Чужак пошатнулся. Черные глаза распахнулись, впервые за тысячи лет в них вспыхнул ужас.
Следующий удар серпа снес ему голову.
Тело с лязгом доспеха повалилось на асфальт.
Но теперь здесь был еще кто-то. Кто-то живой. И одновременно - такой же, как победитель и побежденный, не принадлежащие миру людей.
Все еще сжимая серп, он обернулся, чтобы увидеть призрак нагой светловолосой девушки, приближающийся к нему. И вспомнил снова, как тогда, у трона Живых Костей...
Шум морских валов...
Крики чаек...
Прыжок с борта драккара на пристань...
"Я вернулся к тебе, любимая!"
Ожерелье, добытое в бою - на шее его женщины, с глазами синими, как озера, с кожей белой, как снег, с золотыми, как солнечный свет, волосами...
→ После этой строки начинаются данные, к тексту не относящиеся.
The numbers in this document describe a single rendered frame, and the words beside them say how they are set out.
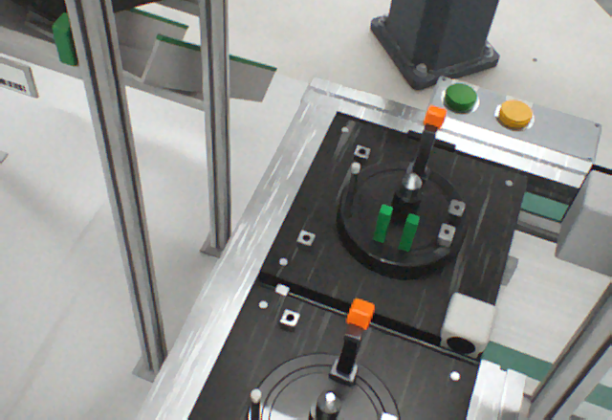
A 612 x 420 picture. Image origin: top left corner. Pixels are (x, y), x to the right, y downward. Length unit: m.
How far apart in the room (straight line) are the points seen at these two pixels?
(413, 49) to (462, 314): 0.47
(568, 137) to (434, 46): 0.24
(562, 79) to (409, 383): 0.61
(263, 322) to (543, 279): 0.33
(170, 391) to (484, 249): 0.36
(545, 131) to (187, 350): 0.51
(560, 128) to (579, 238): 0.43
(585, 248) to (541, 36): 0.72
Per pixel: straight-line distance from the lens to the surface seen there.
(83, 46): 0.53
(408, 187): 0.84
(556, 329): 0.94
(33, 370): 0.95
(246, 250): 0.88
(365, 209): 0.88
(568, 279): 0.98
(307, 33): 1.25
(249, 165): 1.07
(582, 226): 0.63
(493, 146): 1.01
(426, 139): 0.88
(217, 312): 0.84
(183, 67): 0.76
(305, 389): 0.77
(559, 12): 1.38
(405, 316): 0.84
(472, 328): 0.82
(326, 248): 0.87
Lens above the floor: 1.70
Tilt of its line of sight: 53 degrees down
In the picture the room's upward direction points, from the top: 6 degrees clockwise
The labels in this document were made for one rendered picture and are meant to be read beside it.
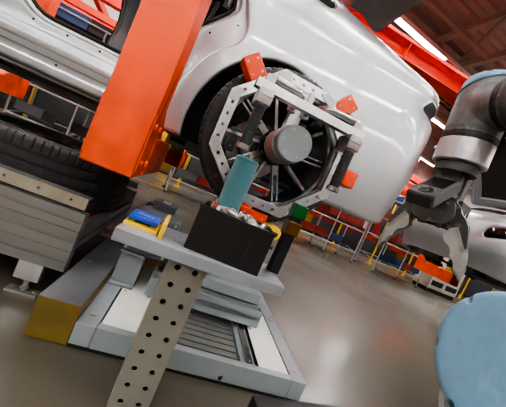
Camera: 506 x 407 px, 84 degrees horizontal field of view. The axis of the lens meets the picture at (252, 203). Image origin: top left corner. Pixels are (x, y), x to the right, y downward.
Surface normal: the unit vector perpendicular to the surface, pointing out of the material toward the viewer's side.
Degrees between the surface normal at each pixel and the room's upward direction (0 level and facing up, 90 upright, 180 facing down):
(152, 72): 90
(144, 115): 90
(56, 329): 90
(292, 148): 90
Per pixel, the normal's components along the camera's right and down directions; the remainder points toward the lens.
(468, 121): -0.73, -0.21
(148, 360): 0.19, 0.14
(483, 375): -0.92, -0.36
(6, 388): 0.40, -0.91
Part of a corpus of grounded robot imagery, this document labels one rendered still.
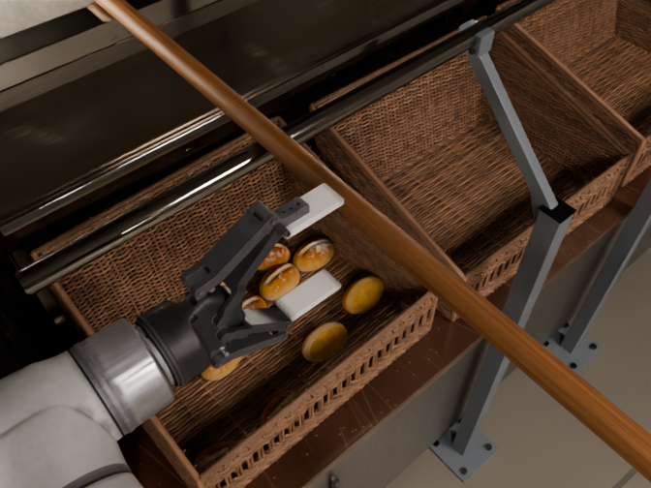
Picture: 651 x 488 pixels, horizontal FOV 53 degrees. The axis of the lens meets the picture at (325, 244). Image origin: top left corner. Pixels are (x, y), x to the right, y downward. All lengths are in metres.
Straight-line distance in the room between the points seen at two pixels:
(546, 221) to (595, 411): 0.54
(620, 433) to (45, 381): 0.47
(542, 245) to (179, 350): 0.71
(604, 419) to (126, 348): 0.40
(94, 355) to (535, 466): 1.50
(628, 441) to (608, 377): 1.51
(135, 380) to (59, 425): 0.07
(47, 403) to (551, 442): 1.58
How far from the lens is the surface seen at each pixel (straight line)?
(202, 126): 1.21
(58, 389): 0.57
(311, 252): 1.38
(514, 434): 1.94
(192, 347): 0.59
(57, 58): 1.07
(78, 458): 0.55
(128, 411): 0.58
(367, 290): 1.32
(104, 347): 0.58
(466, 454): 1.88
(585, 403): 0.61
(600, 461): 1.98
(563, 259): 1.54
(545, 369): 0.62
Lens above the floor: 1.72
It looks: 50 degrees down
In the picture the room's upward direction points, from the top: straight up
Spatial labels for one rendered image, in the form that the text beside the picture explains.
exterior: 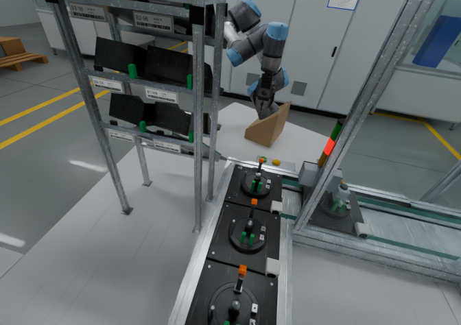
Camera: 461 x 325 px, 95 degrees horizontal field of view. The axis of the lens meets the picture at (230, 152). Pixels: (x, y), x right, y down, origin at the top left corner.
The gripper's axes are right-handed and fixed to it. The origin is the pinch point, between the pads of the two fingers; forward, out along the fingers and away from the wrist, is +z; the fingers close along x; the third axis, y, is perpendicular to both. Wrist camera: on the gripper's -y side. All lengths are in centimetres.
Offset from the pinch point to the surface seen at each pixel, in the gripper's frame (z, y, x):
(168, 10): -39, -42, 21
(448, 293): 37, -40, -82
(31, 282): 37, -74, 60
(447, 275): 31, -37, -80
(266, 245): 26, -46, -12
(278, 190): 26.2, -19.2, -15.6
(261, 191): 24.3, -23.7, -7.9
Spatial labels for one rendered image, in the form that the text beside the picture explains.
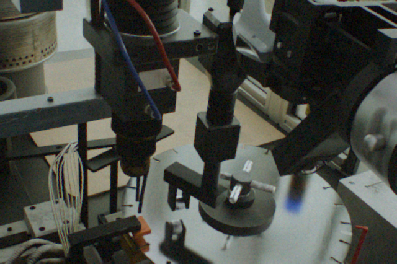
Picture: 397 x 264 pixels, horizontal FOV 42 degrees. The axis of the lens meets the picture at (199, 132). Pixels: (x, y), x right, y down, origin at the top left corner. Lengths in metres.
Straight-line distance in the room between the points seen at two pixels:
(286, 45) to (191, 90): 1.07
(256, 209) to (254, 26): 0.35
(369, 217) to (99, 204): 0.51
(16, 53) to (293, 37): 0.88
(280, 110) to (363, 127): 1.04
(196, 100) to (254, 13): 0.98
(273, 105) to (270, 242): 0.71
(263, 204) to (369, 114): 0.45
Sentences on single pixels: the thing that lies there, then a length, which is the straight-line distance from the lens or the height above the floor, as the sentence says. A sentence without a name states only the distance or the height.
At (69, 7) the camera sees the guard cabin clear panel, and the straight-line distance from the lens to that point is 1.69.
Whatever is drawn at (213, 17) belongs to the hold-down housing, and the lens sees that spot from 0.54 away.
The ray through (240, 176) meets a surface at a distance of 0.73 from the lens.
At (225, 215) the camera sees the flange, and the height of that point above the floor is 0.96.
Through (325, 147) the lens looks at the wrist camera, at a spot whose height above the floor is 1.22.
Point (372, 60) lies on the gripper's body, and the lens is 0.35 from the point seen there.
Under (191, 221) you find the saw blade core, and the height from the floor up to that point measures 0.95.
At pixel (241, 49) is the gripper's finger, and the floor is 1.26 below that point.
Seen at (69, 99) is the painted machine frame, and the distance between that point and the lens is 0.80.
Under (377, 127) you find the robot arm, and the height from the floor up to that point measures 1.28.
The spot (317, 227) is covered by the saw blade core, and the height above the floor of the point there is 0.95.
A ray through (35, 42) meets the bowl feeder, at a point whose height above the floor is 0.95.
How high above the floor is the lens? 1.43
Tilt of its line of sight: 32 degrees down
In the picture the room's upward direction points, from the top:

Ее руки, заботливо касающиеся ран, меняющие грязные походные перевязи на новые, чистые...
Это - его женщина. На все времена.
Но сейчас - сейчас он не может взять ее с собой, потому что она все еще принадлежит миру живых. Завтра она проснется, чтобы всю жизнь помнить эту ночь - не то сон, не то явь...
Он прижал ее к себе.
-Прощай, любимая моя.
-Но... Я хочу быть с тобой!
-Твое время не вышло. А мне уже пора.
Наверное, она заплакала бы, умей призраки плакать.
Их губы соединились, совсем как при жизни. А откуда-то из-за спины уже слышался настойчивый зов во мрак Нави.
-Мы встретимся снова. Пойми и исполни свой долг так, как исполнил свой я.